__Task statement__
Print, exactly as they stand, the lines from the start of the listing to the line containing "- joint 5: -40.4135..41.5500", inclusive.

————————

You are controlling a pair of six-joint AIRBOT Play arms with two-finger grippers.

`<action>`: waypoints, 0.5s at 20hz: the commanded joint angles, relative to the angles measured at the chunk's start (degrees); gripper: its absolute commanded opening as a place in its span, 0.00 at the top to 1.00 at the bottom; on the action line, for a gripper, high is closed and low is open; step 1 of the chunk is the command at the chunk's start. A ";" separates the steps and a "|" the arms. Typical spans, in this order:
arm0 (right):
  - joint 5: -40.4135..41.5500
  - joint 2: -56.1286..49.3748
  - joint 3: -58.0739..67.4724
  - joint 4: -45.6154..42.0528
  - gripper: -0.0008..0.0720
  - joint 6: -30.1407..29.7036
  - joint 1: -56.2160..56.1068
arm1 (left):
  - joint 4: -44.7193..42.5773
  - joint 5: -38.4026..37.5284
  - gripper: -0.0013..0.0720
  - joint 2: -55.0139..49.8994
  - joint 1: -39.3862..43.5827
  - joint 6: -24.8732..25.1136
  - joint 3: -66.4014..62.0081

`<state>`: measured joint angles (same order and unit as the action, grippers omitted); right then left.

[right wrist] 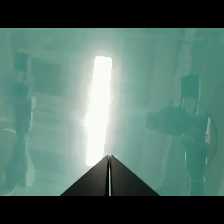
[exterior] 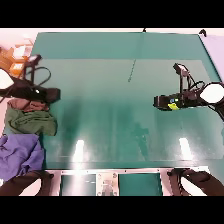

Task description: Fold the shirts.

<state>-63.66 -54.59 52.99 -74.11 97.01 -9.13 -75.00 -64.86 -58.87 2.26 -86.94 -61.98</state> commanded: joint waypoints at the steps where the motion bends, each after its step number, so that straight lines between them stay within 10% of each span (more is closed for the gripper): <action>1: 0.35 -0.04 -0.02 0.02 0.83 0.04 -0.04 | -14.25 10.21 0.00 -0.44 -5.49 -3.04 -5.01; 7: 3.43 -0.28 -0.02 -0.02 0.41 0.02 -0.02 | -16.35 8.20 0.00 -11.17 -21.33 -2.23 -6.75; 10: 5.81 -0.33 -0.02 0.00 0.40 0.04 -0.02 | -14.27 8.74 0.00 -20.28 -21.49 3.43 -6.75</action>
<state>-60.27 -54.83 52.99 -74.11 97.01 -9.13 -89.95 -56.40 -72.01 -16.99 -87.50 -68.38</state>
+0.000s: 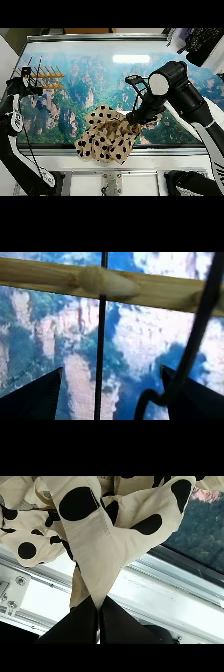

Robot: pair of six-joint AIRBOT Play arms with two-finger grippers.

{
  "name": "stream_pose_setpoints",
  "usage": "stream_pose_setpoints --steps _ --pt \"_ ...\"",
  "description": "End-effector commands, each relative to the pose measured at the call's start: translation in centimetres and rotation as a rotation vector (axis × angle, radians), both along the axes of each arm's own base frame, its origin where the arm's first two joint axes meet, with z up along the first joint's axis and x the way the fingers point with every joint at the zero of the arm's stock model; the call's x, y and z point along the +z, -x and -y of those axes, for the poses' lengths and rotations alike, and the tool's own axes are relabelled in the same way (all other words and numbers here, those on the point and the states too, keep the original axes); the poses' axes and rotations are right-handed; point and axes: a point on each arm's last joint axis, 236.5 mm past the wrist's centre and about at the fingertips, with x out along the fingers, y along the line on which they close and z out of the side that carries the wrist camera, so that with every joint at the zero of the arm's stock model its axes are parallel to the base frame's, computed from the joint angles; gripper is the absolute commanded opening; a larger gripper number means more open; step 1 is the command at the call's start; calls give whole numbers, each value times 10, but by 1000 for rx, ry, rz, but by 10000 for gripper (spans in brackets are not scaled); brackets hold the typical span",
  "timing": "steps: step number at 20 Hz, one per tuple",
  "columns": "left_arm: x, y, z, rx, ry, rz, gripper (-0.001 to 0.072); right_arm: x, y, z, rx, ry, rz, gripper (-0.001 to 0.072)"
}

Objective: Fold the clothes and pants, and hang the long-sleeved shirts on hangers.

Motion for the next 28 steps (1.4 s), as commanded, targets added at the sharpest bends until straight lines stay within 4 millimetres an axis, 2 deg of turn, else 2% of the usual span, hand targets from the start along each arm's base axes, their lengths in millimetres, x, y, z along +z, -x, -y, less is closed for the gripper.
stream_pose_setpoints --steps 1,2,3,5,6,10,12,15,20,23,28 --pt "-6 5 0 1 1 -21 539 0 0 0 0 1 -2 10" --pt "-7 6 0 2 3 -29 332 0 0 0 1 1 -1 10" --pt "-7 8 1 4 5 -35 225 0 0 0 0 1 -1 10" --pt "-7 8 1 4 5 -35 215 0 0 0 0 1 -2 10" --pt "-7 9 1 4 7 -41 11 0 0 0 0 1 -2 10" --pt "-2 10 1 6 6 -42 9 0 0 0 0 1 -1 10" --pt "11 8 0 6 -3 -19 8 0 0 0 0 1 -2 10" --pt "40 5 0 5 -17 19 8 0 0 0 0 1 -2 10" --pt "96 17 3 2 -34 47 8 0 0 0 0 1 -1 10" --pt "120 25 16 -35 -41 30 8 0 0 0 0 1 -1 10" --pt "141 31 55 -150 -58 -14 8 0 0 0 0 1 -2 10"
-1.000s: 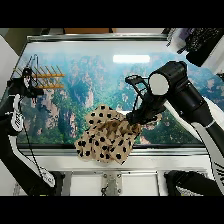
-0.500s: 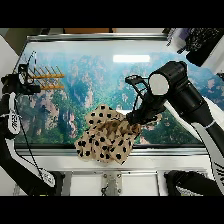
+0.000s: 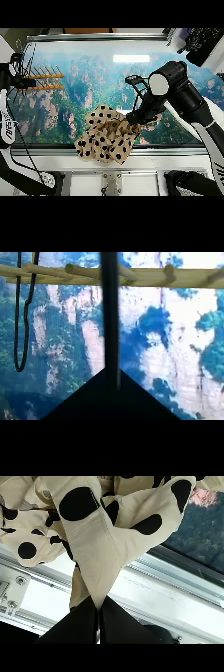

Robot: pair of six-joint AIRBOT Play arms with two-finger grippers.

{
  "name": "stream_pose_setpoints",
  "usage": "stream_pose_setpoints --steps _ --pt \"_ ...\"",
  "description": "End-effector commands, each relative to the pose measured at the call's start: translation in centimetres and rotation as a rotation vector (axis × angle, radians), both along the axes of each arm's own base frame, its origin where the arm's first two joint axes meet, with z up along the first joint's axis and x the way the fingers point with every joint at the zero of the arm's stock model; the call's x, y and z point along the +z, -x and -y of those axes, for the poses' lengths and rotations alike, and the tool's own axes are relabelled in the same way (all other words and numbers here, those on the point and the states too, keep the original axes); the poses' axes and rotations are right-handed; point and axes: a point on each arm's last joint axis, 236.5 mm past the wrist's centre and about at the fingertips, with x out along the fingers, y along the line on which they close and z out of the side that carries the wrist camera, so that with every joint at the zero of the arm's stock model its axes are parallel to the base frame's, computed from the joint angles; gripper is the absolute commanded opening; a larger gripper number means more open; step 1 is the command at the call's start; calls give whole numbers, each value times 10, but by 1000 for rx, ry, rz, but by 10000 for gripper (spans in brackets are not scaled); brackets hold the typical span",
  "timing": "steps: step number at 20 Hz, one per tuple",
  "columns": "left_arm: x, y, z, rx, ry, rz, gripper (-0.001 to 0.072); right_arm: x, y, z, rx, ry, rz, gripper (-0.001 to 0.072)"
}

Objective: Fold the clothes and pants, and hang the long-sleeved shirts on hangers.

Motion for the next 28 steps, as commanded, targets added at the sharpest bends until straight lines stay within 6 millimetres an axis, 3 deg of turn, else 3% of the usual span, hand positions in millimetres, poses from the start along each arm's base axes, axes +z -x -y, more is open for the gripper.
stream_pose_setpoints --steps 1,4,5,6,8,10,12,14,17,21,28 --pt "19 6 26 -69 -10 -23 8 0 0 0 1 0 -1 10" --pt "34 16 46 -104 -3 -47 8 0 0 0 1 1 -1 10" --pt "40 20 61 -158 24 -58 8 0 0 0 0 1 -1 10" --pt "47 22 78 -222 71 -49 8 0 0 0 0 0 -1 11" --pt "71 27 135 -459 204 0 8 0 0 0 0 0 -1 10" --pt "96 58 190 -776 304 -10 8 0 0 0 0 0 -1 10" --pt "111 105 229 -985 441 -83 8 0 0 0 1 1 -1 10" --pt "110 145 238 -1035 540 -224 8 0 0 0 0 0 -1 10" --pt "105 149 232 -919 559 -270 8 0 0 0 1 1 -1 10" --pt "106 156 233 -1019 528 -259 6 0 0 0 1 1 -1 10" --pt "65 245 259 -1255 483 -414 6 0 0 0 0 1 -1 10"
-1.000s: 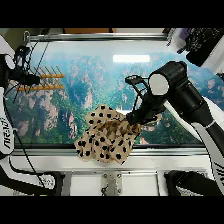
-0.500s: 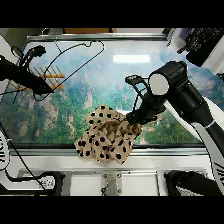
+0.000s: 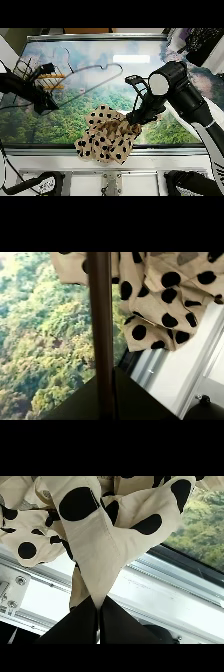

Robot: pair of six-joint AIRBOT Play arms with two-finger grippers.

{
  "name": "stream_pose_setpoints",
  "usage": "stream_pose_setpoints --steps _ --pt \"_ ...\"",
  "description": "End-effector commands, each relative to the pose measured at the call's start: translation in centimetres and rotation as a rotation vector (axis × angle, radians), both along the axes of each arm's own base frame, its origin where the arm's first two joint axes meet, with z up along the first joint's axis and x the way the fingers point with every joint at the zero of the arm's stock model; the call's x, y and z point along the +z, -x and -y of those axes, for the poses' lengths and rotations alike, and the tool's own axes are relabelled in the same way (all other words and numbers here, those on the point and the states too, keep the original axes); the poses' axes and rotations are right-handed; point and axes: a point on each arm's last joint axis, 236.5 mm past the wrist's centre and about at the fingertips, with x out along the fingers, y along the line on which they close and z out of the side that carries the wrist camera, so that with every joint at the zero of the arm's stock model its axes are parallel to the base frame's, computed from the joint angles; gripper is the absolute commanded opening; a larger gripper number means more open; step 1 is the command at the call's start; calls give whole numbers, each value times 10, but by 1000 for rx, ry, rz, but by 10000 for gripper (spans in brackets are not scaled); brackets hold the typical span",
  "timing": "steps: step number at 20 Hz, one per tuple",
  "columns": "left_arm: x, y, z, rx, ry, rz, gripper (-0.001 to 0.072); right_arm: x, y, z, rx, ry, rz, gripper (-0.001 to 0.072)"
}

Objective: Fold the clothes and pants, and hang the long-sleeved shirts on hangers.

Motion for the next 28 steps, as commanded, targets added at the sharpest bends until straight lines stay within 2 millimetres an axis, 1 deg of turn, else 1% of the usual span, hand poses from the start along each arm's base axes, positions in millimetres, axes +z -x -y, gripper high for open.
stream_pose_setpoints --steps 1,3,5,9,11,13,16,19,26,28 --pt "-22 47 8 -153 -46 -25 6 0 0 0 0 1 -1 10" --pt "-28 68 14 -215 -32 -26 6 0 0 0 1 1 -1 11" --pt "-33 83 14 -248 -24 -27 7 0 0 0 0 1 -1 10" --pt "-36 97 17 -243 -18 -15 7 -1 0 0 0 2 -3 10" --pt "-33 99 17 -243 -21 5 7 -2 0 0 0 3 -4 10" --pt "-30 98 17 -239 -24 22 7 -2 -5 -4 -3 -13 16 10" --pt "-30 98 17 -244 -25 28 7 -1 -5 -2 39 -13 20 10" --pt "-30 97 17 -244 -25 29 7 1 -10 14 -11 -2 4 10" --pt "-30 95 17 -240 -26 40 6 2 -35 52 -154 -4 8 9" --pt "-28 95 21 -241 -7 42 7 2 -41 61 -188 -4 9 9"
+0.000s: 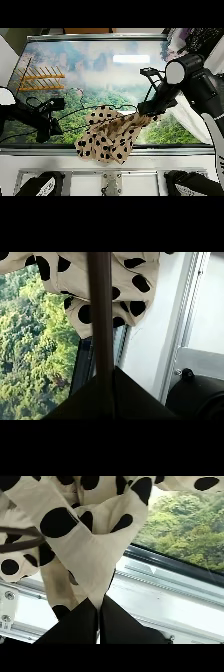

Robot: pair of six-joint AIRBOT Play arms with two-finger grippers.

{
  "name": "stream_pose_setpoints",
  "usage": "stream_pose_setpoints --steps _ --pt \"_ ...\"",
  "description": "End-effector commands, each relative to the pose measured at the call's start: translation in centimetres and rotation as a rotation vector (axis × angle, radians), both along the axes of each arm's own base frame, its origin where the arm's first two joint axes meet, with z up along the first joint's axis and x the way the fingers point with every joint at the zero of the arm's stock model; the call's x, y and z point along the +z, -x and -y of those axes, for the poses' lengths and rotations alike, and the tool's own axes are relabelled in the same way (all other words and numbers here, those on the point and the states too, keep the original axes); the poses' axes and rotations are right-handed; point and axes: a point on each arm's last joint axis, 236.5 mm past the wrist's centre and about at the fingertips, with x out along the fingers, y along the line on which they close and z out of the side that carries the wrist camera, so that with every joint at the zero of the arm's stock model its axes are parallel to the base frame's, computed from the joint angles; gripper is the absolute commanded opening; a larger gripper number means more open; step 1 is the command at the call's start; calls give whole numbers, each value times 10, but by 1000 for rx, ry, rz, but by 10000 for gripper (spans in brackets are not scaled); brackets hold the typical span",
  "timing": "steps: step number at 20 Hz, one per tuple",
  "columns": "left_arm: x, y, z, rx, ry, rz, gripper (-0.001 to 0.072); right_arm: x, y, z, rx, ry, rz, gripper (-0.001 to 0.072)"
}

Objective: Fold the clothes and pants, and hang the long-sleeved shirts on hangers.

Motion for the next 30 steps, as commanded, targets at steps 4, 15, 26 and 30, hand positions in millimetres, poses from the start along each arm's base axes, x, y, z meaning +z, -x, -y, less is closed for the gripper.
stream_pose_setpoints --steps 4,15,26,30 --pt "11 1 33 -35 131 -11 7 0 -9 16 -63 -1 1 9" --pt "-34 -6 54 -30 100 -219 6 16 -2 19 -63 -20 43 9" --pt "-49 -12 88 -99 97 -164 6 28 13 -5 -15 -70 68 8" --pt "-50 -15 89 -95 97 -149 6 29 19 -22 7 -81 79 9"
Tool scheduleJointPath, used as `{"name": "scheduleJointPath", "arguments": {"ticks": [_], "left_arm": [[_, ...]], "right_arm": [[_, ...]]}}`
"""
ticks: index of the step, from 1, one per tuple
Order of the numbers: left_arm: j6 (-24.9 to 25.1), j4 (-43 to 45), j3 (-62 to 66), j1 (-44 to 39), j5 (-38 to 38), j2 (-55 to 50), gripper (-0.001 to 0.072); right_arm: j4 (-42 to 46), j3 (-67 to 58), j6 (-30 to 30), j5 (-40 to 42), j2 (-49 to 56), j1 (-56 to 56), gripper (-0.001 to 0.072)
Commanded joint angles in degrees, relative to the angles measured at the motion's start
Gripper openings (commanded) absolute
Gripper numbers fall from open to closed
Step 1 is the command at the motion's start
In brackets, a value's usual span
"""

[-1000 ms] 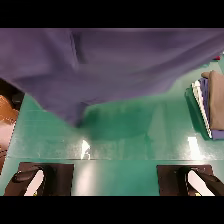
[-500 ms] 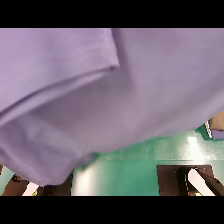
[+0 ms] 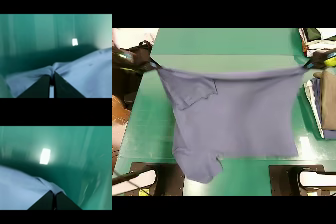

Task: Fold the shirts.

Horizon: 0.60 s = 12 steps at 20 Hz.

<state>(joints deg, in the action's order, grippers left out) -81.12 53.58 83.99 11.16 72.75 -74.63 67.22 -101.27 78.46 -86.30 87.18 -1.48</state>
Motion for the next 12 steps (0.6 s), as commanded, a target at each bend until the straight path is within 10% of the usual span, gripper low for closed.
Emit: {"name": "scheduleJointPath", "arguments": {"ticks": [1,7,12], "left_arm": [[2.97,-4.96,-2.54,-0.02,-11.41,-11.61,0.0028],[9.29,-7.23,5.29,-4.31,-25.75,-18.56,0.0028],[8.33,-2.08,10.36,-2.62,-11.61,-18.08,0.0027]], "right_arm": [[0.35,0.83,0.15,4.39,11.21,1.57,0.0014],[0.5,-13.55,0.15,11.87,20.68,1.42,0.0014],[4.79,-11.82,0.04,10.12,17.7,1.25,0.0014]]}}
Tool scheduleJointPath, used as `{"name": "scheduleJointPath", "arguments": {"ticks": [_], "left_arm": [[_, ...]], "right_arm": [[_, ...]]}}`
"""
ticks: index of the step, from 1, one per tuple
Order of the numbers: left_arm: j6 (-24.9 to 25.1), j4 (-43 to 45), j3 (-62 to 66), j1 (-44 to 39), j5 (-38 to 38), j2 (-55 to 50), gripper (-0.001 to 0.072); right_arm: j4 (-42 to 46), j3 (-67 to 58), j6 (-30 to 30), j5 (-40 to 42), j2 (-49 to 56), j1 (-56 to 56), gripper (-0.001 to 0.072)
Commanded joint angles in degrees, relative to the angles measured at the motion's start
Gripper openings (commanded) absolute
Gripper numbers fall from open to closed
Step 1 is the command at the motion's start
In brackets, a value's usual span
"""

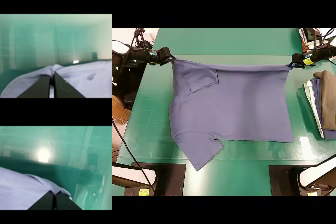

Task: Fold the shirts.

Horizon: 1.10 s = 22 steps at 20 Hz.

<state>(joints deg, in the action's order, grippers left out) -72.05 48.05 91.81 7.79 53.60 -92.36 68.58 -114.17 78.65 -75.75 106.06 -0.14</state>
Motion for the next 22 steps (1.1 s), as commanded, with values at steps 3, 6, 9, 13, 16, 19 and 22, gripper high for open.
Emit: {"name": "scheduleJointPath", "arguments": {"ticks": [3,6,9,13,16,19,22], "left_arm": [[-1.66,14.82,-0.07,0.74,16.81,1.97,0.0026],[-1.46,16.11,-9.33,0.42,16.33,4.02,0.0027],[-1.44,13.62,-19.04,0.42,11.21,3.96,0.0028],[-2.64,11.91,-23.87,0.42,6.03,4.0,0.0046],[-5.66,12.44,-23.47,0.85,9.14,5.4,0.0492],[-5.9,17.57,-24.72,1.31,15.15,11.98,0.0471],[-9.6,23.21,-33.99,1.31,19.15,23.39,0.0472]], "right_arm": [[7.37,9.9,-1.86,-1.62,-6.03,-0.09,0.0014],[7.72,19.34,-1.86,0.15,-9.68,-0.04,0.0014],[7.54,26.91,-1.84,3.21,-11.67,1.16,0.0015],[7.43,32.02,-1.22,3.19,-12.52,1.86,0.0021],[7.48,30.86,-1.09,-0.66,-12.55,1.81,0.0394],[7.48,31.12,-1.11,-3.98,-16.2,0.26,0.0392],[7.43,36.83,-1.14,-3.74,-24.02,-2.36,0.0391]]}}
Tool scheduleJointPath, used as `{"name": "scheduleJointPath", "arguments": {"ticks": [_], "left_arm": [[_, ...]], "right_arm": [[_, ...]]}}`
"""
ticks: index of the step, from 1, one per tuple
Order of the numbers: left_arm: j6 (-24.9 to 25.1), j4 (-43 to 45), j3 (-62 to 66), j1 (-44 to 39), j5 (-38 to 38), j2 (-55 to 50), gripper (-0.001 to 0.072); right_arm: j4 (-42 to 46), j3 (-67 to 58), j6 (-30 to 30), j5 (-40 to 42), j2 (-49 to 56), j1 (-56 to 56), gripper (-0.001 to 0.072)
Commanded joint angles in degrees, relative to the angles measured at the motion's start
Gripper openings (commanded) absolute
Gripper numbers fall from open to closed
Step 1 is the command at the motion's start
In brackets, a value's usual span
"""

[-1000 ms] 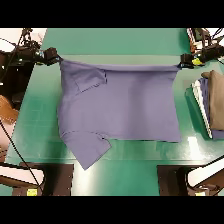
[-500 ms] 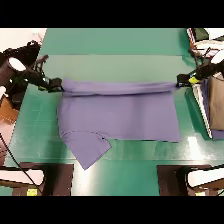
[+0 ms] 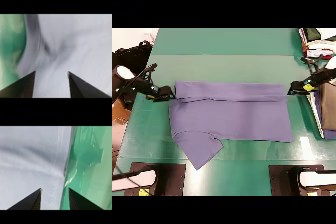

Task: Fold the shirts.

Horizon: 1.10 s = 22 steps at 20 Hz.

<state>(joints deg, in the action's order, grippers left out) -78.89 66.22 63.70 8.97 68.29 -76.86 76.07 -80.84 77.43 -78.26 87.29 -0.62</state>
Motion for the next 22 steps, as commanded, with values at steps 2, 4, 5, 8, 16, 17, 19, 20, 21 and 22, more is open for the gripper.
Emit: {"name": "scheduleJointPath", "arguments": {"ticks": [2,4,5,8,16,17,19,20,21,22], "left_arm": [[-4.57,3.8,-15.04,0.07,6.97,15.65,0.0472],[-6.51,0.44,-24.63,0.07,8.04,22.82,0.0472],[-7.1,-1.27,-28.81,0.07,8.09,25.75,0.0472],[-8.35,-6.05,-39.87,0.07,7.93,32.15,0.0472],[-6.95,-14.21,-49.2,0.07,-0.74,33.7,0.0471],[-6.75,-14.95,-49.2,0.07,-2.75,33.7,0.0471],[-6.67,-16.7,-49.2,0.07,-6.19,33.7,0.0458],[-6.56,-17.66,-49.2,0.07,-6.58,33.7,0.0284],[-5.79,-18.88,-49.2,0.07,-6.6,33.7,0.0134],[-4.24,-20.74,-49.18,0.07,-6.58,33.7,0.0028]], "right_arm": [[-0.04,8.02,0.07,-0.7,-9.99,-3.32,0.0391],[-0.04,12.31,0.07,1.62,-14.01,-4.5,0.039],[-0.02,14.08,0.07,3.06,-15.65,-4.55,0.0391],[-0.07,16.33,0.07,4.22,-18.18,-4.35,0.039],[-3.02,16.28,0.04,4.2,-18.34,-3.48,0.039],[-3.08,16.28,0.04,4.13,-18.34,-3.43,0.0389],[-3.08,16.28,0.07,3.52,-18.34,-3.43,0.0389],[-3.08,16.28,0.07,2.99,-18.34,-3.43,0.039],[-3.06,16.28,0.04,2.16,-18.34,-3.43,0.0389],[-2.97,16.31,0.04,0.92,-18.34,-3.56,0.0389]]}}
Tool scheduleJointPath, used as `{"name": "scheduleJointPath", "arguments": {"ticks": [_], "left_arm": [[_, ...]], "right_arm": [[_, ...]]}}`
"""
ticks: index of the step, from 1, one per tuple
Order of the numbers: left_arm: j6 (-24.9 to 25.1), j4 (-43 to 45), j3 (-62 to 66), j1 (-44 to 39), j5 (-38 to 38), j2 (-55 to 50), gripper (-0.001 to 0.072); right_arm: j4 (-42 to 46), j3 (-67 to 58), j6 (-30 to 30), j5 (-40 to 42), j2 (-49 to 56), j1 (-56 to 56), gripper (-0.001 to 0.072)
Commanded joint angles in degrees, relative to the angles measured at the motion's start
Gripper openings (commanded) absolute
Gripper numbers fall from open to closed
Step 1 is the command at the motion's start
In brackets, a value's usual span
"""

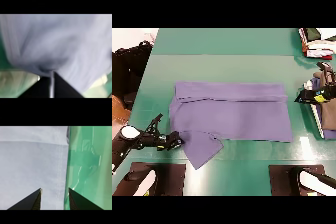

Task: Fold the shirts.

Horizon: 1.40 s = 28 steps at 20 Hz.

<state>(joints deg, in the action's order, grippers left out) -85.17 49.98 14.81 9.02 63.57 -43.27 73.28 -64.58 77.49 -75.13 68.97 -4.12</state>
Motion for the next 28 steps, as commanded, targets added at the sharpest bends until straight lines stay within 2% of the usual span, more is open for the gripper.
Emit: {"name": "scheduleJointPath", "arguments": {"ticks": [1,4,8,11,16,18,19,21,22,23,25,28], "left_arm": [[3.19,-6.36,-0.13,0.02,-1.62,0.11,0.0028],[4.63,-7.13,3.04,0.02,1.25,0.11,0.0027],[5.95,-7.13,8.24,0.02,2.64,0.11,0.0027],[6.12,-7.06,8.98,0.02,1.9,0.11,0.0028],[6.14,-6.91,8.98,0.02,1.77,0.11,0.0028],[6.12,-6.8,8.98,0.02,1.66,0.11,0.0028],[6.12,-6.58,8.98,0.02,1.53,0.11,0.0028],[6.12,-6.51,8.98,0.02,1.38,0.11,0.0028],[6.12,-6.45,8.98,0.02,1.62,0.11,0.0028],[6.1,-6.38,9.01,0.02,2.23,0.11,0.0027],[6.1,-6.05,9.03,0.02,5.07,0.15,0.0025],[5.49,-4.55,10.49,0.02,10.99,3.34,0.0024]], "right_arm": [[-0.13,0.04,-0.28,-3.69,-0.02,-0.5,0.0389],[-0.04,2.58,-1.16,-9.22,-0.9,-4.11,0.0389],[-0.13,16.76,-1.16,-9.18,-5.57,-13.2,0.0392],[-0.37,26.23,-1.16,-8.83,-5.33,-19.47,0.0392],[-10.38,32.7,-4.55,-5.03,-2.25,-20.63,0.0383],[-11.19,32.54,-4.55,-4.81,-1.68,-20.63,0.0376],[-11.17,32.54,-4.55,-4.98,-1.68,-20.63,0.0314],[-10.69,32.54,-4.59,-5.49,-1.68,-20.63,0.0287],[-10.6,32.54,-6.05,-6.21,-1.68,-20.63,0.0126],[-10.6,32.54,-7.67,-7.02,-1.68,-20.63,0.0024],[-10.43,32.52,-8.87,-9.18,-2.14,-20.63,0.0015],[-6.54,32.54,-8.98,-12.15,-8.83,-20.63,0.0015]]}}
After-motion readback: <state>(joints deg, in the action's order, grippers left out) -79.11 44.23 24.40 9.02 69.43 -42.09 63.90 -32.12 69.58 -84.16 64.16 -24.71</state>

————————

__Worked solution__
You are controlling a pair of six-joint AIRBOT Play arms with two-finger grippers.

`<action>`: waypoints, 0.5s at 20hz: the commanded joint angles, relative to the angles measured at the chunk's start (degrees); gripper: its absolute commanded opening as a place in its span, 0.00 at the top to 1.00 at the bottom; on the action line, for a gripper, high is closed and low is open; step 1 of the chunk is the command at the chunk's start. A ";" separates the steps and a "|" the arms. Typical spans, in this order:
arm0 (right):
  - joint 5: -40.4135..41.5500

The response to the exercise has been completed.